# TASK INSTRUCTIONS:
Pictures are to be left out; every line from the one that holds "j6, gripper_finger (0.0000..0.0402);" to the end of the data is to be retyped exactly.

# SUPPLIED INFORMATION:
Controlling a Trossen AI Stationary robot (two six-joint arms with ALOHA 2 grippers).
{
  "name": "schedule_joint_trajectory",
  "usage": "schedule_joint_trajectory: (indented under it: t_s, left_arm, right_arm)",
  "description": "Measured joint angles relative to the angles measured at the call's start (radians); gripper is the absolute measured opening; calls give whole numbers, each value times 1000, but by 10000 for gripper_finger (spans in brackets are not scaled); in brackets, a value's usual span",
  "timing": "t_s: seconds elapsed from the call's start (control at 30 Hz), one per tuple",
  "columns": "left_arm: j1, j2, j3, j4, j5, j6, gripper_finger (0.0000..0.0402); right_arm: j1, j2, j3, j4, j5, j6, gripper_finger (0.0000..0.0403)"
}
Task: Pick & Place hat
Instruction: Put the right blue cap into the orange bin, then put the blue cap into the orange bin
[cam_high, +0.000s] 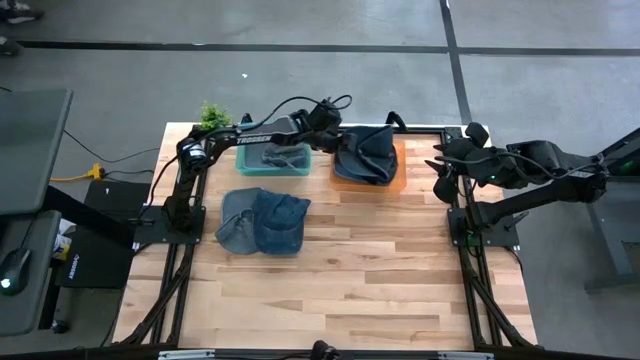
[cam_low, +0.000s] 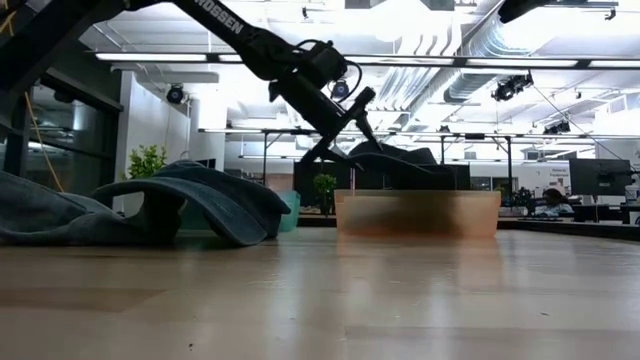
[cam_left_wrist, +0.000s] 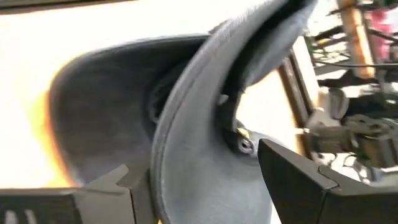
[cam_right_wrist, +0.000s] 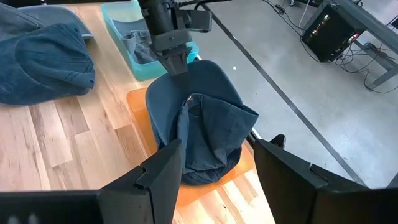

# OUTPUT FOR THIS TASK:
  "columns": "left_arm: j1, j2, j3, j4, j5, j6, gripper_finger (0.0000..0.0402); right_arm: j1, j2, j3, j4, j5, j6, gripper_finger (0.0000..0.0403)"
}
Task: Pick & Place hat
Instruction: Put the right blue cap into the orange bin, then put the blue cap into the orange bin
[cam_high, +0.000s] 
[cam_low, +0.000s] 
[cam_left_wrist, +0.000s] 
[cam_right_wrist, +0.000s] 

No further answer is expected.